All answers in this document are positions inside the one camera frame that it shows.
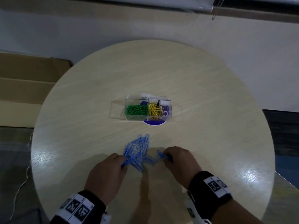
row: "hand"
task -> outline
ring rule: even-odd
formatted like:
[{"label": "hand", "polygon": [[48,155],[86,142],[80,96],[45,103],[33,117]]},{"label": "hand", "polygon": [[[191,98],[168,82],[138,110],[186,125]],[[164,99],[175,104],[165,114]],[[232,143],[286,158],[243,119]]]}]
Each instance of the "hand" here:
[{"label": "hand", "polygon": [[92,192],[107,206],[116,196],[126,175],[128,166],[121,168],[125,160],[125,156],[113,153],[95,165],[88,175],[84,189]]},{"label": "hand", "polygon": [[181,147],[168,147],[163,154],[172,155],[173,163],[164,158],[166,167],[174,175],[175,179],[185,188],[188,189],[193,177],[202,171],[196,159],[189,150]]}]

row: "wall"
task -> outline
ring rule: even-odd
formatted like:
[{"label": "wall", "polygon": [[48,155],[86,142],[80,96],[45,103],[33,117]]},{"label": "wall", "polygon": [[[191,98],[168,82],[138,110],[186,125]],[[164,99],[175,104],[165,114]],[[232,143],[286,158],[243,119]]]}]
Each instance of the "wall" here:
[{"label": "wall", "polygon": [[299,25],[71,0],[0,0],[0,50],[77,63],[134,39],[177,41],[221,58],[263,109],[299,112]]}]

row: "person's left hand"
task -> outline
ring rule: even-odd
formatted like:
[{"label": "person's left hand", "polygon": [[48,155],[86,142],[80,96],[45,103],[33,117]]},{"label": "person's left hand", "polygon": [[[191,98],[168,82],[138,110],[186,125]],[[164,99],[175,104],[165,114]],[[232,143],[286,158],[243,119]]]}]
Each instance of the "person's left hand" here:
[{"label": "person's left hand", "polygon": [[125,160],[125,156],[113,153],[95,165],[88,175],[84,189],[92,192],[107,206],[116,196],[126,175],[128,166],[121,168]]}]

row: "wooden tabletop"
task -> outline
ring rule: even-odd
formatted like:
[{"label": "wooden tabletop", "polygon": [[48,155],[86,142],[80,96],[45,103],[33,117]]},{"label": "wooden tabletop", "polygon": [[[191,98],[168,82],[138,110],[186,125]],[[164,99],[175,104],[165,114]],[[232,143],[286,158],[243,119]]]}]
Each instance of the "wooden tabletop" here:
[{"label": "wooden tabletop", "polygon": [[[125,97],[142,93],[170,98],[171,120],[159,126],[123,120]],[[274,149],[264,114],[246,86],[213,55],[179,43],[139,40],[87,56],[46,98],[34,129],[32,171],[48,217],[83,189],[96,163],[122,154],[127,143],[147,133],[152,156],[169,146],[190,150],[241,205],[263,216],[274,180]],[[129,167],[108,206],[111,223],[140,217],[191,223],[186,191],[170,171],[162,162],[146,167],[143,174]]]}]

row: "dark floor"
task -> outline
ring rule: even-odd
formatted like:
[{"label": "dark floor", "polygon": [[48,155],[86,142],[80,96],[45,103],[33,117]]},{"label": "dark floor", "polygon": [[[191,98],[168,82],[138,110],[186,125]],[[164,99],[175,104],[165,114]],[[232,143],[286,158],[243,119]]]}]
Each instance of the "dark floor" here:
[{"label": "dark floor", "polygon": [[[269,123],[276,155],[275,182],[267,211],[265,224],[298,223],[299,220],[299,113],[264,110]],[[0,127],[0,224],[7,223],[13,210],[13,198],[25,180],[30,161],[31,128]],[[32,173],[20,190],[13,224],[49,223],[35,191]]]}]
........
Task details = Would you copy every entry exactly as it stands, leaving out the pictures?

Solution to this problem =
All answers in this document are positions inside the one camera frame that it shows.
row: "hand"
task -> outline
ring rule: even-odd
formatted like:
[{"label": "hand", "polygon": [[48,155],[86,142],[80,96],[45,103],[33,117]]},{"label": "hand", "polygon": [[[191,98],[168,82],[138,110],[186,125]],[[164,99],[175,104],[165,114]],[[232,143],[286,158],[243,119]]]}]
Each instance of the "hand" here:
[{"label": "hand", "polygon": [[92,192],[107,206],[116,196],[126,175],[128,166],[121,168],[125,160],[125,156],[113,153],[95,165],[88,175],[84,189]]},{"label": "hand", "polygon": [[181,147],[168,147],[163,154],[172,155],[173,163],[164,158],[166,167],[174,175],[175,179],[185,188],[188,189],[193,177],[202,171],[196,159],[189,150]]}]

row: "wall"
task -> outline
ring rule: even-odd
formatted like:
[{"label": "wall", "polygon": [[48,155],[86,142],[80,96],[45,103],[33,117]]},{"label": "wall", "polygon": [[[191,98],[168,82],[138,110],[186,125]],[[164,99],[175,104],[165,114]],[[232,143],[286,158],[243,119]]]}]
Each instance of the "wall" here:
[{"label": "wall", "polygon": [[299,25],[71,0],[0,0],[0,50],[77,63],[134,39],[177,41],[221,58],[263,109],[299,112]]}]

row: "person's left hand"
task -> outline
ring rule: even-odd
formatted like:
[{"label": "person's left hand", "polygon": [[48,155],[86,142],[80,96],[45,103],[33,117]]},{"label": "person's left hand", "polygon": [[[191,98],[168,82],[138,110],[186,125]],[[164,99],[175,104],[165,114]],[[232,143],[286,158],[243,119]]]}]
Each instance of the "person's left hand" here:
[{"label": "person's left hand", "polygon": [[125,160],[125,156],[113,153],[95,165],[88,175],[84,189],[92,192],[107,206],[116,196],[126,175],[128,166],[121,168]]}]

row: "wooden tabletop"
task -> outline
ring rule: even-odd
formatted like:
[{"label": "wooden tabletop", "polygon": [[48,155],[86,142],[80,96],[45,103],[33,117]]},{"label": "wooden tabletop", "polygon": [[[191,98],[168,82],[138,110],[186,125]],[[164,99],[175,104],[165,114]],[[232,143],[286,158],[243,119]]]}]
Each instance of the "wooden tabletop" here:
[{"label": "wooden tabletop", "polygon": [[[125,97],[142,93],[170,98],[171,120],[159,126],[123,120]],[[274,149],[264,114],[246,86],[213,55],[179,43],[139,40],[87,56],[46,98],[34,129],[32,171],[48,217],[83,189],[96,163],[122,154],[127,143],[147,133],[152,156],[169,146],[190,150],[241,205],[263,216],[274,180]],[[129,167],[108,206],[111,223],[140,217],[191,223],[186,191],[170,171],[162,162],[146,167],[143,174]]]}]

row: "dark floor"
task -> outline
ring rule: even-odd
formatted like:
[{"label": "dark floor", "polygon": [[48,155],[86,142],[80,96],[45,103],[33,117]]},{"label": "dark floor", "polygon": [[[191,98],[168,82],[138,110],[186,125]],[[164,99],[175,104],[165,114]],[[232,143],[286,158],[243,119]]]}]
Each instance of the "dark floor" here:
[{"label": "dark floor", "polygon": [[[269,123],[276,155],[275,182],[267,211],[265,224],[298,223],[299,220],[299,113],[264,110]],[[0,127],[0,224],[7,223],[13,210],[13,198],[25,180],[30,161],[31,128]],[[32,173],[20,190],[13,224],[49,223],[35,191]]]}]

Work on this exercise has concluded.